Mais qu’est-ce que régner ? — Il faut un autre sort
À cette ambitieuse et belle Souveraine !
Le roi règne, on le sait, mais ne gouverne pas !
Or, le gouvernement, c’est le vrai point de mire,
Le but suprême et noble auquel tendent ses pas.

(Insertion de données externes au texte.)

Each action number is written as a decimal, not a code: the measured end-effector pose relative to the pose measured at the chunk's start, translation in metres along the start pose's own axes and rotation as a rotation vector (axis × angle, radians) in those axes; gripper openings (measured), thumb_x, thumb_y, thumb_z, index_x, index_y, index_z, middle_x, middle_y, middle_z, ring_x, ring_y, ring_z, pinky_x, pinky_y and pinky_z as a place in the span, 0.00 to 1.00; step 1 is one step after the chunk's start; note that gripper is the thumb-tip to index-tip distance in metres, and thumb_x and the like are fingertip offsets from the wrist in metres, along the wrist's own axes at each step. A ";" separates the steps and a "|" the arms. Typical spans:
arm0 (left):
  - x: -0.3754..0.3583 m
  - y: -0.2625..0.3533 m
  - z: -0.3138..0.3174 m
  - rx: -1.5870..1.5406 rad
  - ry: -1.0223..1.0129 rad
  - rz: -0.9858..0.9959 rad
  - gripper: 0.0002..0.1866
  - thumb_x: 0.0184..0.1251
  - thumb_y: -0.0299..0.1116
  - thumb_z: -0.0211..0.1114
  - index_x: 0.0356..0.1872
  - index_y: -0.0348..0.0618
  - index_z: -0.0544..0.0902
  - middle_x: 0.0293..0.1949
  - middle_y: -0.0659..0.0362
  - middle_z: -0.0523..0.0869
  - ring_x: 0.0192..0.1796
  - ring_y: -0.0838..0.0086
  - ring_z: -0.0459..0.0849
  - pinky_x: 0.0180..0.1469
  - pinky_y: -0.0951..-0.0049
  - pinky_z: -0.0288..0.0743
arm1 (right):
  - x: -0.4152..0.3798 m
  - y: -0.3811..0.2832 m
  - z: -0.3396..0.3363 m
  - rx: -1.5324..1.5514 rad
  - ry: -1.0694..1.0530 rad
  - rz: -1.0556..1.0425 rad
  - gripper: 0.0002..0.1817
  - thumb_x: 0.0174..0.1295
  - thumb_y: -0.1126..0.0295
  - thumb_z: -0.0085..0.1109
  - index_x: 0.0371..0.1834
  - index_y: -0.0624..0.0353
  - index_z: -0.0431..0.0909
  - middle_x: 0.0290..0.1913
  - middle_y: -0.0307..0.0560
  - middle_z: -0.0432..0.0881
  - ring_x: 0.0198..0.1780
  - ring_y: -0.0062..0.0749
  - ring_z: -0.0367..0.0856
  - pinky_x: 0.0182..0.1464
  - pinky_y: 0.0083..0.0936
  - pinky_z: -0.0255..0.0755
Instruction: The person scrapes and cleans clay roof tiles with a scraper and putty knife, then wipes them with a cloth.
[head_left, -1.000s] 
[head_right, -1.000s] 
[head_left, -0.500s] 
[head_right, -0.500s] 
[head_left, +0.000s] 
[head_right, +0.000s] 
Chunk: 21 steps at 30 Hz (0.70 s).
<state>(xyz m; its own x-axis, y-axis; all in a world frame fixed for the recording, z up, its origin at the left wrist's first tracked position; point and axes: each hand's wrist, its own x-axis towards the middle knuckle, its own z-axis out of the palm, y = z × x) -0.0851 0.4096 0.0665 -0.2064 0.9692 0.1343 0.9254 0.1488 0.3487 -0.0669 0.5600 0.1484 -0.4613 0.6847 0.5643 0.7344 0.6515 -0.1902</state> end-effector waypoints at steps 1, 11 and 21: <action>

Que notre sexe l’aime, et la cherche, et l’admire,
C’est tout simple, il n’a point de mérite à cela ;
Elle est bonne vraiment d’accepter son hommage,
Et d’aller à l’autel lui dire : me voilà !
Qu’elle ordonne à son gré sa maison, son ménage,

C’est son droit le plus clair, et l’on ne trouve plus
Des maris assez sots, pour oser se permettre
Sous le toit conjugal des avis superflus.

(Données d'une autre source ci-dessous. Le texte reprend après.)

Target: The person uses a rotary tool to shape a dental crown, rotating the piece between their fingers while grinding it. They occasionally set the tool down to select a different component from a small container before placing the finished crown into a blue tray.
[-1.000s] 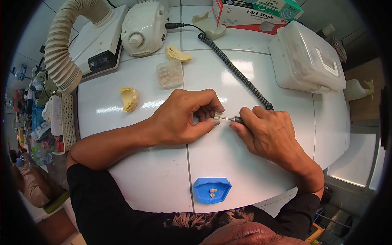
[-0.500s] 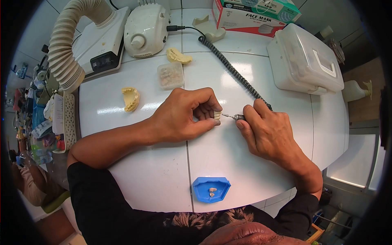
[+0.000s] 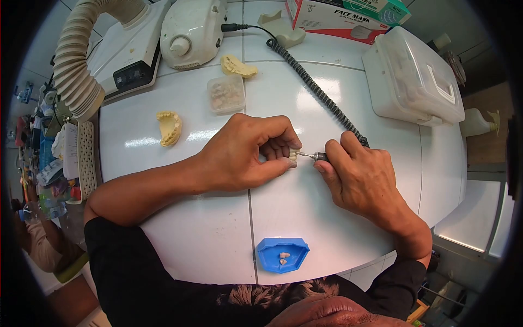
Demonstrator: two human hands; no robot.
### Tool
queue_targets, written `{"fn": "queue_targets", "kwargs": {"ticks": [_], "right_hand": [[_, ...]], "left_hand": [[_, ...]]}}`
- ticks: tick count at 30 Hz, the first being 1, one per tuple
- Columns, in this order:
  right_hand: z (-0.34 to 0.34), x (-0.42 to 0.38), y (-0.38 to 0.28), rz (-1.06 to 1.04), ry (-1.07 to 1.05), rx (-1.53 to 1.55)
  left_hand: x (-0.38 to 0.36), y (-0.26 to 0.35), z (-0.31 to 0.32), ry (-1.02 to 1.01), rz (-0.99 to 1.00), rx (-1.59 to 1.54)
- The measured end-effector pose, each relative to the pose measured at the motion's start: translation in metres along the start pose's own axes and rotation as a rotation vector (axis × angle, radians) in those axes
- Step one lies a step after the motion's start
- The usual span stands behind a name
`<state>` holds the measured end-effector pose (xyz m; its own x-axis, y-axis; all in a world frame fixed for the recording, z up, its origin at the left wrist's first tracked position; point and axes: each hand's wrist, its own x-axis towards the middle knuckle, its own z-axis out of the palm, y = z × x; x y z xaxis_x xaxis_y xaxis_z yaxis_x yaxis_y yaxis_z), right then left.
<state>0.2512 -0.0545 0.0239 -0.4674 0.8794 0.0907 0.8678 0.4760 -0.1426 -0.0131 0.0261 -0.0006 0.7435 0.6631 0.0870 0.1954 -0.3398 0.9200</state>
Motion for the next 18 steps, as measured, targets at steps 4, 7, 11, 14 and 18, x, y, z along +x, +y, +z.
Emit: {"fn": "queue_targets", "kwargs": {"ticks": [4,7,11,14,18], "right_hand": [[0.0,0.0023,-0.0018,0.002,-0.007,0.01],[0.0004,0.0033,-0.0028,-0.007,-0.007,0.013],[-0.0019,0.0034,-0.0006,-0.004,-0.032,0.006],[-0.0008,0.0047,-0.0028,-0.009,-0.023,0.012],[-0.0019,0.0041,-0.0015,-0.005,-0.033,0.008]], "left_hand": [[0.0005,0.0008,-0.0004,-0.012,-0.016,-0.012],[0.0008,-0.001,0.0022,-0.006,-0.002,-0.008],[0.0002,0.0006,0.0006,-0.016,-0.01,0.0],[-0.0002,-0.0041,0.0027,-0.008,0.009,0.0],[0.0003,-0.0044,0.0027,-0.008,0.019,0.01]]}}
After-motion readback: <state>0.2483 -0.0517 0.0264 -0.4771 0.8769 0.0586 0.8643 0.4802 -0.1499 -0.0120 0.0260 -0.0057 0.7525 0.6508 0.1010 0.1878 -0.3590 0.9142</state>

Mais, à l’extérieur, qui des deux sera maître ?
Qui gouvernera tout ? Voilà la question !
Déjà dans l’univers s’agite le problème,
Qui recevra plus tard une solution ;
Et pour se préparer à ce combat suprême,
La plus belle moitié du triste genre humain,
Se faisant avocat, écrivain, politique,
Intrigue, parle, écrit, et se trace un chemin
Jusqu’à cette honorable et puissante boutique,
Que dans tous les pays on nomme Parlement !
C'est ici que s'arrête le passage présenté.